### EXERCISE OBJECTIVE
Lines holding the string "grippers" in the listing below are to be copied.

### AVAILABLE DATA
____

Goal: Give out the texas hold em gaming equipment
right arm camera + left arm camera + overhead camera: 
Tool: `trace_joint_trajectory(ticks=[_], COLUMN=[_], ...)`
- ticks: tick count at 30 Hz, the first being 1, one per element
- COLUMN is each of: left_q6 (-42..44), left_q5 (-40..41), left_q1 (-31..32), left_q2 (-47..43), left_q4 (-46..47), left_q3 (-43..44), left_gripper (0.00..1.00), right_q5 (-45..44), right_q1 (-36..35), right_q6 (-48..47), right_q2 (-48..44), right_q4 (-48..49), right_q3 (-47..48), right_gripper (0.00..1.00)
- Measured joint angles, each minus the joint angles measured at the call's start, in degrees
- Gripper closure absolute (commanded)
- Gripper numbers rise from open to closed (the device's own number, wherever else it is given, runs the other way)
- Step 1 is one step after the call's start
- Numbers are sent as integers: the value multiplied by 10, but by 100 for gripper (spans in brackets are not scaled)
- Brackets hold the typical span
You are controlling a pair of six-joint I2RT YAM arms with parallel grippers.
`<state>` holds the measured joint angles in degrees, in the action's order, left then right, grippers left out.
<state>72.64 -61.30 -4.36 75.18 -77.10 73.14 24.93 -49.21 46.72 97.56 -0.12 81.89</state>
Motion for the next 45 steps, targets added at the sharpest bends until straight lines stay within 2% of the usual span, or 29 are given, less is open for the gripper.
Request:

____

### THE COMPLETED TASK
You are controlling a pair of six-joint I2RT YAM arms with parallel grippers.
`<state>` holds the measured joint angles in degrees, in the action's order, left then right, grippers left out.

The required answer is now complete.